Content starts
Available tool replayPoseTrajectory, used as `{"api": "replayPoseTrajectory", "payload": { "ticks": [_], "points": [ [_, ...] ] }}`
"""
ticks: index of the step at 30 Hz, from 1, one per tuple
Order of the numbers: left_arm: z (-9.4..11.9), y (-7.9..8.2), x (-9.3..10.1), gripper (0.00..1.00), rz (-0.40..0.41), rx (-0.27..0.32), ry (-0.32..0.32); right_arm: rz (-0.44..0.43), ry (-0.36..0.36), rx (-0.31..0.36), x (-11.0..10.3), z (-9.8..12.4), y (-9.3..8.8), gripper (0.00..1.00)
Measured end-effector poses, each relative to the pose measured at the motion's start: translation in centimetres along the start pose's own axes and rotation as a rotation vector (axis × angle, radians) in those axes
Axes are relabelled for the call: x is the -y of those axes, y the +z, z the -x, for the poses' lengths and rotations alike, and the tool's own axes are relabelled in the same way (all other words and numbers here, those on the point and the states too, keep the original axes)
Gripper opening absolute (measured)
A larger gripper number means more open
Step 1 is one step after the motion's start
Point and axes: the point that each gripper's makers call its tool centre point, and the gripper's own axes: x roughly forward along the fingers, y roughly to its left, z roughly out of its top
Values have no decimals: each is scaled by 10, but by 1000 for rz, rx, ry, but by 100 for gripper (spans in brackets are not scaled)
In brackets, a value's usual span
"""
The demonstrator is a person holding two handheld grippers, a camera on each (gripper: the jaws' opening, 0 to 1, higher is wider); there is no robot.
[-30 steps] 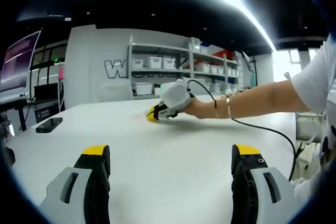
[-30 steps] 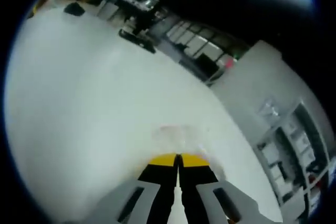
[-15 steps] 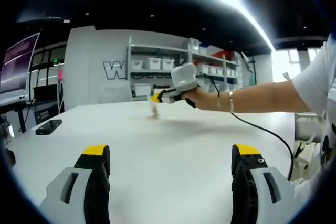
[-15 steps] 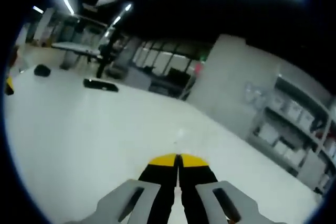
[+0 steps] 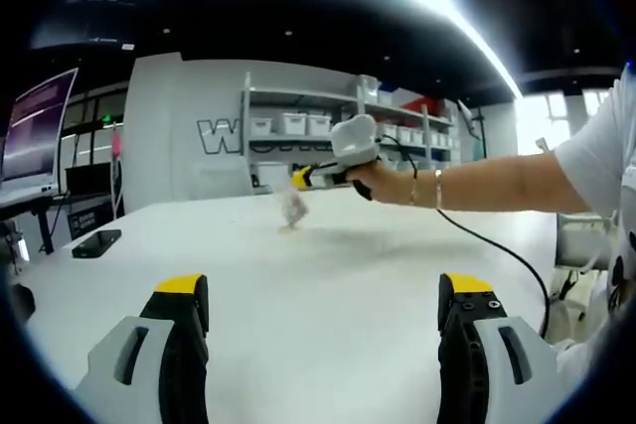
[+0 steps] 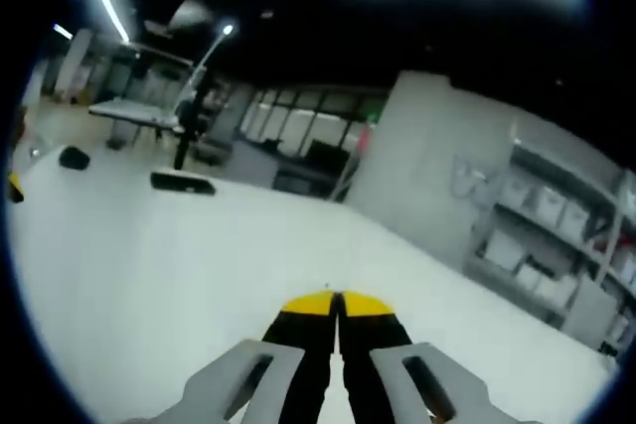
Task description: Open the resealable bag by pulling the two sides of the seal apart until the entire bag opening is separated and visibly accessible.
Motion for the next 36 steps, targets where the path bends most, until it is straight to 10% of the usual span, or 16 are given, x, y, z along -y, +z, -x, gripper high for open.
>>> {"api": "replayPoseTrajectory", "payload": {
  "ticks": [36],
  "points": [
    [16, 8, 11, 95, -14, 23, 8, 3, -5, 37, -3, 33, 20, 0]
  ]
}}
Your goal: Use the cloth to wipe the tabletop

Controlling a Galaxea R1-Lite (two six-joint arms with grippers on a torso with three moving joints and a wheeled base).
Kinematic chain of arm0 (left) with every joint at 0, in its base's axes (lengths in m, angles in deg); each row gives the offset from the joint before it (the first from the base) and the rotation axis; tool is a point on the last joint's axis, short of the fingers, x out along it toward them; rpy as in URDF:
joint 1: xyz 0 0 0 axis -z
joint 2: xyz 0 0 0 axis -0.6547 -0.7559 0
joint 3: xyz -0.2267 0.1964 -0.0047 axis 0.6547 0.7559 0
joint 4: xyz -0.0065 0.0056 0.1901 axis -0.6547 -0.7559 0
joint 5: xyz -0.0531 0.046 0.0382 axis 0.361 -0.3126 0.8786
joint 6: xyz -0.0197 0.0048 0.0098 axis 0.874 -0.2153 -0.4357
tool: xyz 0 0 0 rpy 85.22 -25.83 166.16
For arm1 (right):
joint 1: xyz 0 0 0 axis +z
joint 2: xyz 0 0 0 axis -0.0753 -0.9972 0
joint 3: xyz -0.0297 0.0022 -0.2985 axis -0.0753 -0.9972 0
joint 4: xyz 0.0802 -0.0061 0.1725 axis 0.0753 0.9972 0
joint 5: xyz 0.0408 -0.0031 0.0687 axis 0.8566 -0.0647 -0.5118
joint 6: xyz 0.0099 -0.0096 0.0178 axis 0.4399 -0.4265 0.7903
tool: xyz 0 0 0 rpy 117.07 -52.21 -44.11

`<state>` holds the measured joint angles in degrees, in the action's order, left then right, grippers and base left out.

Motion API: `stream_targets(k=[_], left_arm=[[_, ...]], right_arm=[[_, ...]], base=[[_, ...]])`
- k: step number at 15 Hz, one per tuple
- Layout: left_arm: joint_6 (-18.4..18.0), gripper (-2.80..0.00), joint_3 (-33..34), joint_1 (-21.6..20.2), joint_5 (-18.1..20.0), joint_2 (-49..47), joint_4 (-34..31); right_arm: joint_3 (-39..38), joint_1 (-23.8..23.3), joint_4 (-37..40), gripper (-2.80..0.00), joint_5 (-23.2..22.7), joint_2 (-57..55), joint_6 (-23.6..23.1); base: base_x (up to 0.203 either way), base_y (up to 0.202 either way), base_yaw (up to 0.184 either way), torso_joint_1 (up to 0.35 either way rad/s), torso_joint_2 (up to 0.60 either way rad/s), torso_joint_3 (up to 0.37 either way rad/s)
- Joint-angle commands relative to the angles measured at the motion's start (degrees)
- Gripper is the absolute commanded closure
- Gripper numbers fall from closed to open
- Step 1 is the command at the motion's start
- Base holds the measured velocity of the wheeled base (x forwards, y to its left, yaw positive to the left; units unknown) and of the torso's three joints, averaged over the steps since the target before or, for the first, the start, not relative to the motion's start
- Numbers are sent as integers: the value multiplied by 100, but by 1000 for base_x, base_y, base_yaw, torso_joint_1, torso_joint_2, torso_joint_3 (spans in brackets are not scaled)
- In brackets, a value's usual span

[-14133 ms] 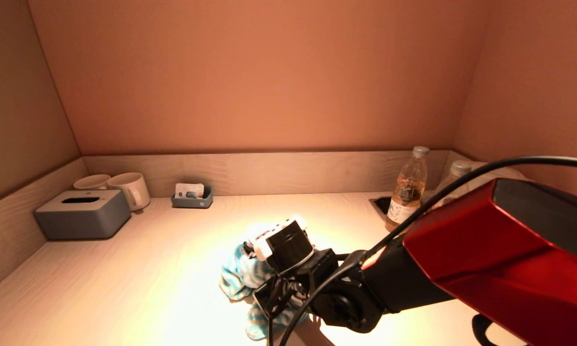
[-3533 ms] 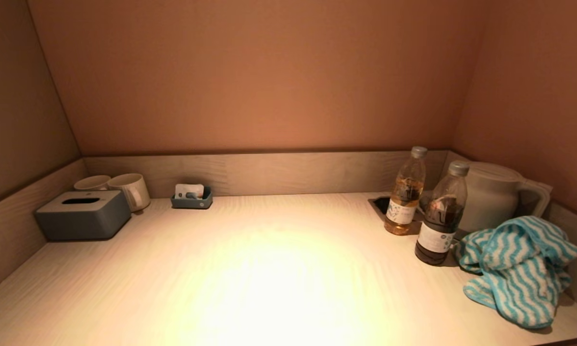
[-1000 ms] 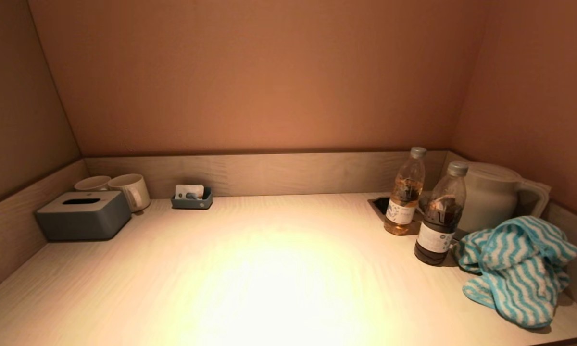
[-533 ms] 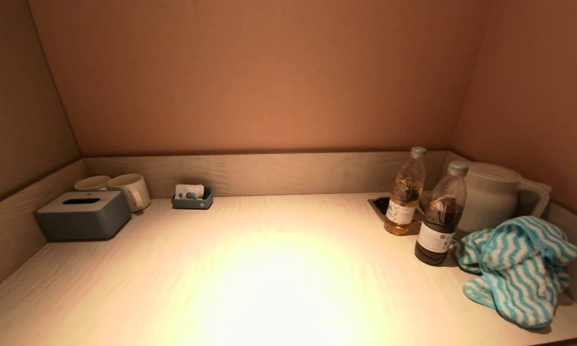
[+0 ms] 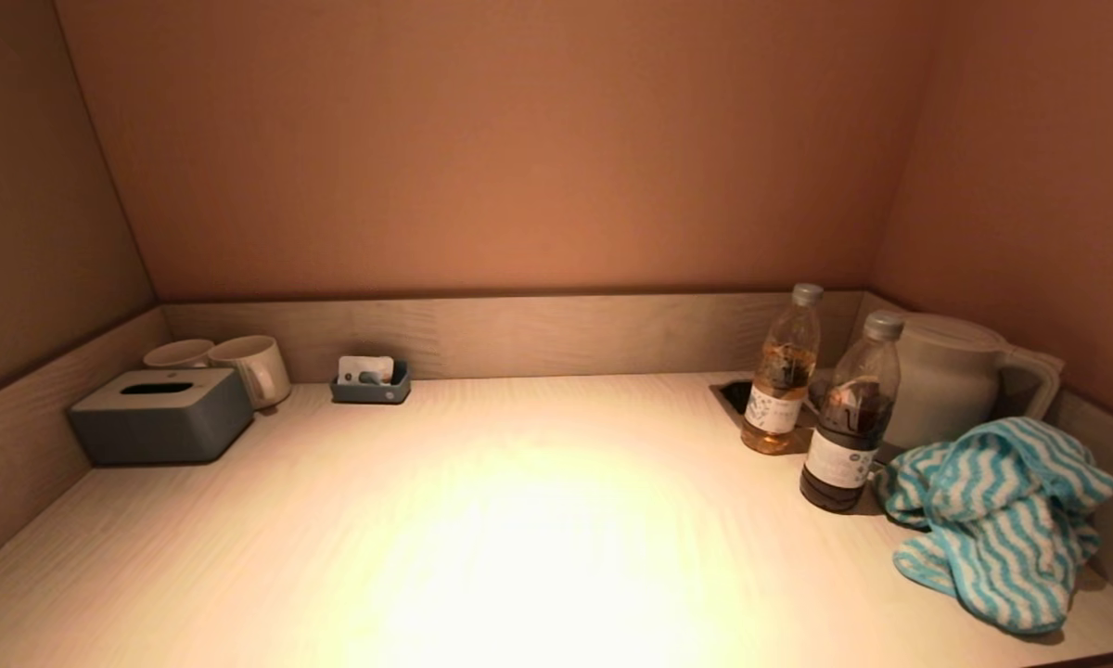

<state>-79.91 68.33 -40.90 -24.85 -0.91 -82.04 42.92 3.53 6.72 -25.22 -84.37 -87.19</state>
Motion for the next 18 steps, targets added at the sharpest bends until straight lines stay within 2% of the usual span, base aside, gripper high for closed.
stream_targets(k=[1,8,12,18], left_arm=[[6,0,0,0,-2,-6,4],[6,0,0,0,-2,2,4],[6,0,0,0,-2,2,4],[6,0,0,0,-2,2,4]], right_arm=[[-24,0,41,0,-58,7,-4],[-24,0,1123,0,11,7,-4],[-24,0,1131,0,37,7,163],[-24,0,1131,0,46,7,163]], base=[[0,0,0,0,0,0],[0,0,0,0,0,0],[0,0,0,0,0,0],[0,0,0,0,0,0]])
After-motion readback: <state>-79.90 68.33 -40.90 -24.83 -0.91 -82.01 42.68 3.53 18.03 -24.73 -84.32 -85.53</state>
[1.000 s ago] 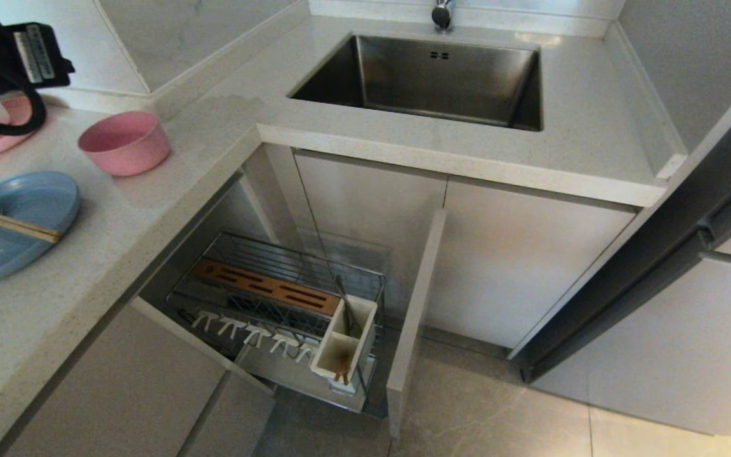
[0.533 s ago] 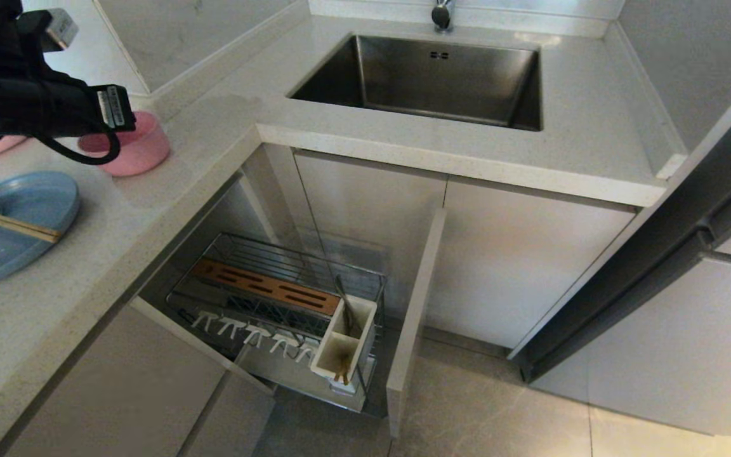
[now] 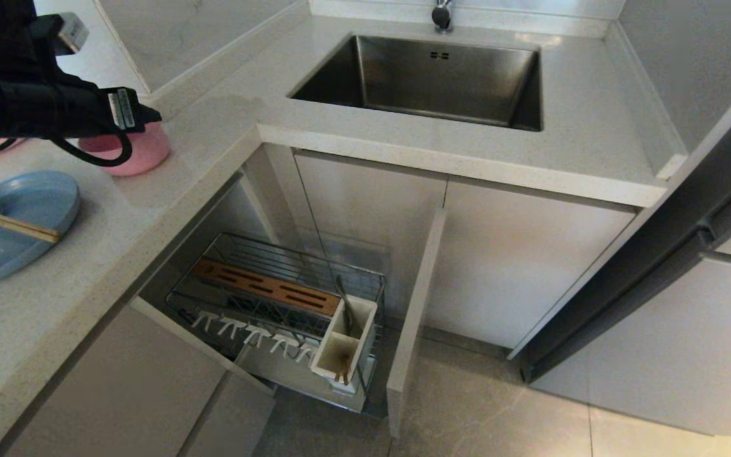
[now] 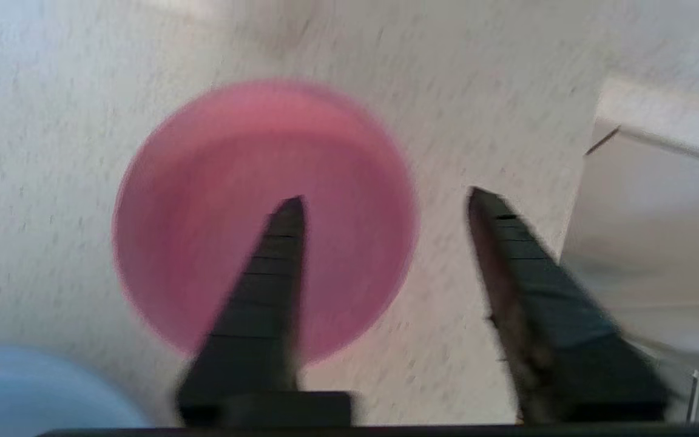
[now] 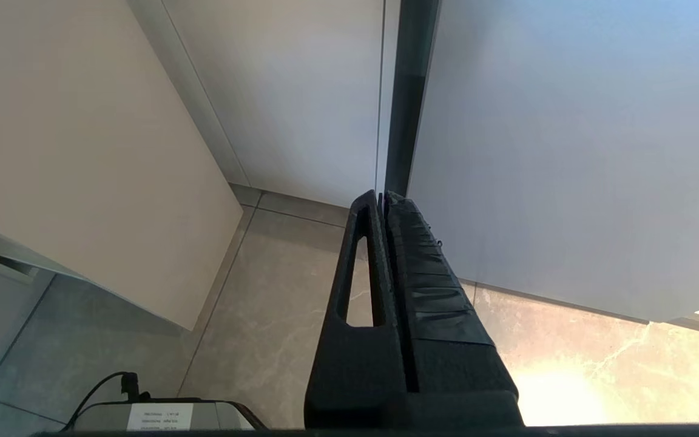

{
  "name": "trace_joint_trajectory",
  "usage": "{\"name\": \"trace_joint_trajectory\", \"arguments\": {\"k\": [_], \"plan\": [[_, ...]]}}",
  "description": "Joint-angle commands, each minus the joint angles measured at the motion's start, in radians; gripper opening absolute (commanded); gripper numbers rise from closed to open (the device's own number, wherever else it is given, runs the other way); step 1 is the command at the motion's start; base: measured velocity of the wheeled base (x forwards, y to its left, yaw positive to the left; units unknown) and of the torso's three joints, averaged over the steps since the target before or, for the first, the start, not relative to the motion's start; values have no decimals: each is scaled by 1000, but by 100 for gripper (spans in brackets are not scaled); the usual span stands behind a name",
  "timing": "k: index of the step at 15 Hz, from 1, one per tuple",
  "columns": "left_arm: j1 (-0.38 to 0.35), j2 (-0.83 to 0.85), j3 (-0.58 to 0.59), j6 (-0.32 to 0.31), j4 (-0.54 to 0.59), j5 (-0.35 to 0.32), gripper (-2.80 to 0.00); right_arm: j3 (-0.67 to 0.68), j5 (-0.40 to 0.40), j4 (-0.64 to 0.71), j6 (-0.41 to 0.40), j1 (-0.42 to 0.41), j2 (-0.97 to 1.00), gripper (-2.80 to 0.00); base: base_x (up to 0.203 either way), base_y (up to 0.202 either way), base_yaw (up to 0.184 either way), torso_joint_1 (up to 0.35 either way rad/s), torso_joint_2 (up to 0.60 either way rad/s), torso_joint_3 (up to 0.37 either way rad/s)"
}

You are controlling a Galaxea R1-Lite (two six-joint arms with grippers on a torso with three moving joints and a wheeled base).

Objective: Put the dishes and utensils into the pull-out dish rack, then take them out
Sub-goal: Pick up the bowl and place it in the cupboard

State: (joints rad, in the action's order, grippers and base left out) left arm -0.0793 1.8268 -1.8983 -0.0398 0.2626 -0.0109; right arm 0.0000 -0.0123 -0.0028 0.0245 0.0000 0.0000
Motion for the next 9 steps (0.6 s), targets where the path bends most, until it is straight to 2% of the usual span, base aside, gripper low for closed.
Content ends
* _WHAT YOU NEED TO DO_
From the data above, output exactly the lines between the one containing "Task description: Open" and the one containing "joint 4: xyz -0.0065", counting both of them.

* _RESPONSE AREA_
Task description: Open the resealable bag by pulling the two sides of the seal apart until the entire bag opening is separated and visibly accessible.
Motion for the next 36 steps, targets where the path bends most, until it is straight to 10% of the usual span, or 16 are given, x, y, z along -y, +z, -x, gripper high for open.
>>> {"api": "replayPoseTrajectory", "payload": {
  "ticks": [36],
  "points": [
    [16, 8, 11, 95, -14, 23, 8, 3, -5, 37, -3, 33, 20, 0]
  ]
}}
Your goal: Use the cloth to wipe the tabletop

Controlling a Galaxea R1-Lite (two six-joint arms with grippers on a torso with three moving joints and a wheeled base).
Kinematic chain of arm0 (left) with every joint at 0, in its base's axes (lengths in m, angles in deg); each row gives the offset from the joint before it (the first from the base) and the rotation axis; tool is a point on the last joint's axis, short of the fingers, x out along it toward them; rpy as in URDF:
joint 1: xyz 0 0 0 axis -z
joint 2: xyz 0 0 0 axis -0.6547 -0.7559 0
joint 3: xyz -0.2267 0.1964 -0.0047 axis 0.6547 0.7559 0
joint 4: xyz -0.0065 0.0056 0.1901 axis -0.6547 -0.7559 0

The output above is the complete answer.